Using Omni Data in Vertex AI Agents

From the agent's perspective, an Omni external table is indistinguishable from any other BigQuery table. The agent's BigQuery tool calls standard BigQuery APIs — it doesn't need to know that the underlying data lives in S3. This is the key architectural benefit: cross-cloud data complexity is absorbed by the BigQuery layer, not the agent layer.

In practice, agents should be aware of Omni query latency. A query that runs in 2 seconds on BigQuery-native data might take 6-8 seconds on Omni, because the compute cluster in AWS has a cold-start overhead and the query is routed cross-cloud. For synchronous agent flows, this matters; for batch or background analysis, it typically doesn't.

Cross-Cloud JOIN Consideration

When you JOIN an Omni table (data in S3) with a BigQuery-native table (data in GCP), BigQuery must physically broadcast one side of the join across clouds. For large tables, this can incur significant data transfer costs and latency. Structure your queries to filter Omni data heavily before joining — push predicates into the Omni scan, not the join.

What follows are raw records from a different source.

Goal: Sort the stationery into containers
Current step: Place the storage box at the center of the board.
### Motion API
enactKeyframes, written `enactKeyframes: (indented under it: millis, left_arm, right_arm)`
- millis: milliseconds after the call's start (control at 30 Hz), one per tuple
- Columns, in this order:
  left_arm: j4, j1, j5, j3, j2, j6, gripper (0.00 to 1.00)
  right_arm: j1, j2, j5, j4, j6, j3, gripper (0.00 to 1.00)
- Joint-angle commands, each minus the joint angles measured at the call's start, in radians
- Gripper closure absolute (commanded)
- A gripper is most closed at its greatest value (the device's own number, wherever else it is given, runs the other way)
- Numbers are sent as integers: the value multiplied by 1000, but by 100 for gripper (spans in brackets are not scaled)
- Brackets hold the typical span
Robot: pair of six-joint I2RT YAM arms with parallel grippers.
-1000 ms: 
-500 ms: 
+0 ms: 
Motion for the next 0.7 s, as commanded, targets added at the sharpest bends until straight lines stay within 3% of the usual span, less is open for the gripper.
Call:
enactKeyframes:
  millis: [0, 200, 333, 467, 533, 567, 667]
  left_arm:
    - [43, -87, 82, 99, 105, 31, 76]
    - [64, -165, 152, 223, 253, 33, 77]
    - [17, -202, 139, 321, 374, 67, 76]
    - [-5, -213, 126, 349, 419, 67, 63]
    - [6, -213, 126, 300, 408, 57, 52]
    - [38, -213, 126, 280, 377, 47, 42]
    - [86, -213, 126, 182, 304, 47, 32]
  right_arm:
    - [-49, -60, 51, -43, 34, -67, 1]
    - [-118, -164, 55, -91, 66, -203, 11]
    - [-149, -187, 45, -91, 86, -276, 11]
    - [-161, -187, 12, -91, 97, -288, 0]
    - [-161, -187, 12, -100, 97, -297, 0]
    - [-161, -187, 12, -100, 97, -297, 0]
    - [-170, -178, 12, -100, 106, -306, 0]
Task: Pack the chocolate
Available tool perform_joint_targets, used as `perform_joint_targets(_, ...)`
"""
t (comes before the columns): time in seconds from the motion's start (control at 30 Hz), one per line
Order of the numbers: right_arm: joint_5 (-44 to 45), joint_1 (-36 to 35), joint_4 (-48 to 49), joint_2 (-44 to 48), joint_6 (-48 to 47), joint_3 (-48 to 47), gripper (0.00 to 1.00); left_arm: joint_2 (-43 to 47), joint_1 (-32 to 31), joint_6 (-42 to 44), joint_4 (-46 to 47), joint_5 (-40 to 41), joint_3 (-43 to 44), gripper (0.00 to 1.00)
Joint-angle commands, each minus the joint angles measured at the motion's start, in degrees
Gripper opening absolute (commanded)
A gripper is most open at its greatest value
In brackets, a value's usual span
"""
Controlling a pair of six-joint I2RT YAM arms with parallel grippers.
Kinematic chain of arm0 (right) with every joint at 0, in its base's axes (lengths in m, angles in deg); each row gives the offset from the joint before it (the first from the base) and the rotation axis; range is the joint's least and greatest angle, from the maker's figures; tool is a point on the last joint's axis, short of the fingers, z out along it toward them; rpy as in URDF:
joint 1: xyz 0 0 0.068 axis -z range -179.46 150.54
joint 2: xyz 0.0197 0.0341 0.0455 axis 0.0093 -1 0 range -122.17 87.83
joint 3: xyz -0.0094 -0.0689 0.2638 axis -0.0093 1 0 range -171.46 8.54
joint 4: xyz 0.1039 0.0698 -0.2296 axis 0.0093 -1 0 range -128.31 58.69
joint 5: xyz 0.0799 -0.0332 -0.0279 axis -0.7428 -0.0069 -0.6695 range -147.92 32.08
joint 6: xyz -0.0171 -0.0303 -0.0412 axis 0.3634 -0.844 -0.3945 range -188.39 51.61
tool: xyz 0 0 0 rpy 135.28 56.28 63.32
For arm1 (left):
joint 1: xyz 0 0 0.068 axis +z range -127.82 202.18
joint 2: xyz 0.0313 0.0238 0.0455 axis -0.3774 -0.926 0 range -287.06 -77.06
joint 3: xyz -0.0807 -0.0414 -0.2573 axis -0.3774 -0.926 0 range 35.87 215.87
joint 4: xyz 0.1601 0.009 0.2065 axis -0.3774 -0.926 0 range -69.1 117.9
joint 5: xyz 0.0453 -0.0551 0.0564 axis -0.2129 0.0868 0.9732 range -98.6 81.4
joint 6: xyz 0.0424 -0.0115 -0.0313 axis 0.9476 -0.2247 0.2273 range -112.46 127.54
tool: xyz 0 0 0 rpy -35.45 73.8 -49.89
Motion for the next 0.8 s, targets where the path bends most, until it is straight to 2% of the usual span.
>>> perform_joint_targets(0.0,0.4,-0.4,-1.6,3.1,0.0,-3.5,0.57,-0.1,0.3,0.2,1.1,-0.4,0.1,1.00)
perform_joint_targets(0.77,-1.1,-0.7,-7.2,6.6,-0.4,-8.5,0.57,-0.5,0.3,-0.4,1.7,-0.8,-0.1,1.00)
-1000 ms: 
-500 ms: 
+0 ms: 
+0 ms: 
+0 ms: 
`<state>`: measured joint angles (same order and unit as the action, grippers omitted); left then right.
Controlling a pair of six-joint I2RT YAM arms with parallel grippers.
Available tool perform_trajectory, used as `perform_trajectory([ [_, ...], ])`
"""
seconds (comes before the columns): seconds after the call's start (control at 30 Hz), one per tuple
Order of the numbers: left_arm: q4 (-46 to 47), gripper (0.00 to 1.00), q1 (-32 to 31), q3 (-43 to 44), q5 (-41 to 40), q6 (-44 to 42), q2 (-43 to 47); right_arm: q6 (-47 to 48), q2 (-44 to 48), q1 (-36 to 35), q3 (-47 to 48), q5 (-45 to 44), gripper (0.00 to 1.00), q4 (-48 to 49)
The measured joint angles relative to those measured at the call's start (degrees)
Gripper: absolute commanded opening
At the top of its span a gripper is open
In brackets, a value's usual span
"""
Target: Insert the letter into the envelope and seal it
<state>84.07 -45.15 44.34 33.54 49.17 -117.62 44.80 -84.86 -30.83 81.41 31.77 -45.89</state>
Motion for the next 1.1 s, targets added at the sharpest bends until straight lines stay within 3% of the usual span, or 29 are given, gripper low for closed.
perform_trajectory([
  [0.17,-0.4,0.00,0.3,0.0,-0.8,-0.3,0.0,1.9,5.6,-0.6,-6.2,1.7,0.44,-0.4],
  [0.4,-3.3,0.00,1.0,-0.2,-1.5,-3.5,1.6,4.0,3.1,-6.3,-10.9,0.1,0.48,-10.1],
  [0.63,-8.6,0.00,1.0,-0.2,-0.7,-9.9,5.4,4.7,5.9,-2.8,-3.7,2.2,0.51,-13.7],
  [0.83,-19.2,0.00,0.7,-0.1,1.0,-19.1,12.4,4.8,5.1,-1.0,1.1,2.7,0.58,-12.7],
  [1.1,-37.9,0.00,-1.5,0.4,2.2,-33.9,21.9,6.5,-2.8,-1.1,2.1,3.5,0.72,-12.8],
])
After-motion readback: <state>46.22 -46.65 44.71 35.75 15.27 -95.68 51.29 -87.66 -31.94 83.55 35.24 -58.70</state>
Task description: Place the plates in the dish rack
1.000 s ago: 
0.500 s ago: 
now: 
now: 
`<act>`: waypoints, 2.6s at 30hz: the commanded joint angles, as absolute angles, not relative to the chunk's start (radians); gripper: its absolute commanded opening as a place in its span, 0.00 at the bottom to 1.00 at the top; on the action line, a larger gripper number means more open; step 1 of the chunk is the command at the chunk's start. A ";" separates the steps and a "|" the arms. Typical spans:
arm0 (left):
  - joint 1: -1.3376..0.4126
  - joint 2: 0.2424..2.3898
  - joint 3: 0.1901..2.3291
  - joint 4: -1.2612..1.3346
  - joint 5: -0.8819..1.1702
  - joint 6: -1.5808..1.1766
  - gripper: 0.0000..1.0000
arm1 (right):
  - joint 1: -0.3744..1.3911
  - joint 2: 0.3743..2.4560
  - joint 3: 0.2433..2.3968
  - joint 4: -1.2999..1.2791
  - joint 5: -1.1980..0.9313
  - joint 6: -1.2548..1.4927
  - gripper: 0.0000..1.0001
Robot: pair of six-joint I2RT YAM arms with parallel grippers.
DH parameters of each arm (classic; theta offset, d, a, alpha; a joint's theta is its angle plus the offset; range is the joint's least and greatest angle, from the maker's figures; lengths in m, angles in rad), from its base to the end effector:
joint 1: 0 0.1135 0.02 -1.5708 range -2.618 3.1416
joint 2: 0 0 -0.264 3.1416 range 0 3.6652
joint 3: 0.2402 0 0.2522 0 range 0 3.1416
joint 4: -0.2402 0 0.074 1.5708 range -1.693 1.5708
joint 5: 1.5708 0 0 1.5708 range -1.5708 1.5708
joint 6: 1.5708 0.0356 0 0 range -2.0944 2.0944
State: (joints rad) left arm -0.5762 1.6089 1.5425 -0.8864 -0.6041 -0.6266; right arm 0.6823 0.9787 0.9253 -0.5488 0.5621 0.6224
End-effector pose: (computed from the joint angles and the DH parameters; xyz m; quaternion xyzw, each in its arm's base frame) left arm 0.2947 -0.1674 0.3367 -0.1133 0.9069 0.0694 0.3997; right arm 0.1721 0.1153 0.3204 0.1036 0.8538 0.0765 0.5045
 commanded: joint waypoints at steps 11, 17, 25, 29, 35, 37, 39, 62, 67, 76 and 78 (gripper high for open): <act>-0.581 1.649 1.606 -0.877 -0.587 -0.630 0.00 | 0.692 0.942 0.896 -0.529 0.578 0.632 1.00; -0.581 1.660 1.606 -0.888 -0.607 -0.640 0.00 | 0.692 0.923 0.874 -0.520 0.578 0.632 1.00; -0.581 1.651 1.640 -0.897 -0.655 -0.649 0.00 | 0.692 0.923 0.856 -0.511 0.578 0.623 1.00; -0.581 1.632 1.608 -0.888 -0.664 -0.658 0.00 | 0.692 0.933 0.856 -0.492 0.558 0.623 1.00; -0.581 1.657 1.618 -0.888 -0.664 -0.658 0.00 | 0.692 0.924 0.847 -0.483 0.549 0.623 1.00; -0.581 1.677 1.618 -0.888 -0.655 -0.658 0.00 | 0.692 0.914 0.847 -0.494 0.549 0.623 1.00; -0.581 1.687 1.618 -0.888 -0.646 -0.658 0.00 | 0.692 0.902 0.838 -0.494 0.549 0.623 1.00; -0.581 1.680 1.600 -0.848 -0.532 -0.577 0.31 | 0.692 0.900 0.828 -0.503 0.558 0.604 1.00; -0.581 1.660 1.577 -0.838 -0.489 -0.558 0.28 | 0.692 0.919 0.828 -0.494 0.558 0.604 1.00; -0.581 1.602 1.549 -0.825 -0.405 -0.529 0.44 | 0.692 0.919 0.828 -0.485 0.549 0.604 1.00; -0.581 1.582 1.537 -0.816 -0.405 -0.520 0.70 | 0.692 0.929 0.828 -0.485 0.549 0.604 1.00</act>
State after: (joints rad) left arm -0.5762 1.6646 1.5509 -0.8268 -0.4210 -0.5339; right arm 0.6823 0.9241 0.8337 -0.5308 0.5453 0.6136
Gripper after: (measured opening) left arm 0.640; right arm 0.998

BigLake vs. Standard External Tables

For Omni workloads, Google recommends BigLake tables over standard external tables. BigLake adds row- and column-level security policies that are enforced even when the data is accessed via third-party tools (Spark, Presto) outside of BigQuery. For agentic pipelines where the agent's output might be consumed by multiple downstream tools, BigLake's centralized access control is significantly easier to manage than per-tool S3 bucket policies.

BigLake

Google Cloud's managed lake service that adds IAM-based access control, row/column security, and a metadata layer on top of files in GCS, S3, or ADLS Gen2. Supersedes standard external tables for most production use cases.

Omni Connection

A BigQuery resource that holds the configuration for accessing external cloud storage, including the Google-managed service account that needs permissions in the external cloud.

Hive Partitioning

Directory structure convention (key=value/...) that BigQuery Omni can use to prune which partitions are scanned, dramatically reducing scan costs for time-partitioned datasets in S3.

When NOT to Use Omni

Omni is not appropriate when: (1) your S3 data is in a region without Omni coverage, (2) query latency under 3 seconds is required, (3) your queries require complex cross-cloud JOINs on large tables, or (4) data must be transformed before analysis (use Dataflow replication instead). Use Omni when data gravity and egress costs favor keeping data in the source cloud.

Lesson 3 Quiz

BigQuery Omni and Federated Queries · 4 questions

What is the primary reason Wayfair adopted BigQuery Omni for their S3 clickstream data according to the lesson's industry reference?

Correct. The egress cost of moving petabyte-scale S3 data to BigQuery was the decisive factor — Omni eliminated that cost by querying data in place.

The lesson explicitly states the motive was egress cost — over $80,000/month to move the S3 data. Omni queries actually ran 30-40% slower than native BigQuery, but cost savings justified the tradeoff.

When a Vertex AI agent queries an Omni external table, which layer handles the cross-cloud complexity — the agent, the BigQuery API, or the Omni compute cluster?

Correct. The cross-cloud complexity is fully absorbed by the BigQuery/Omni layer. The agent calls standard BigQuery APIs and is unaware that data lives in S3.

From the agent's perspective, Omni tables are indistinguishable from native BigQuery tables. Standard BigQuery APIs work without modification — the routing to Omni compute is handled transparently by the BigQuery service.

What is the recommended file format for Omni queries to achieve the best query performance through column pruning?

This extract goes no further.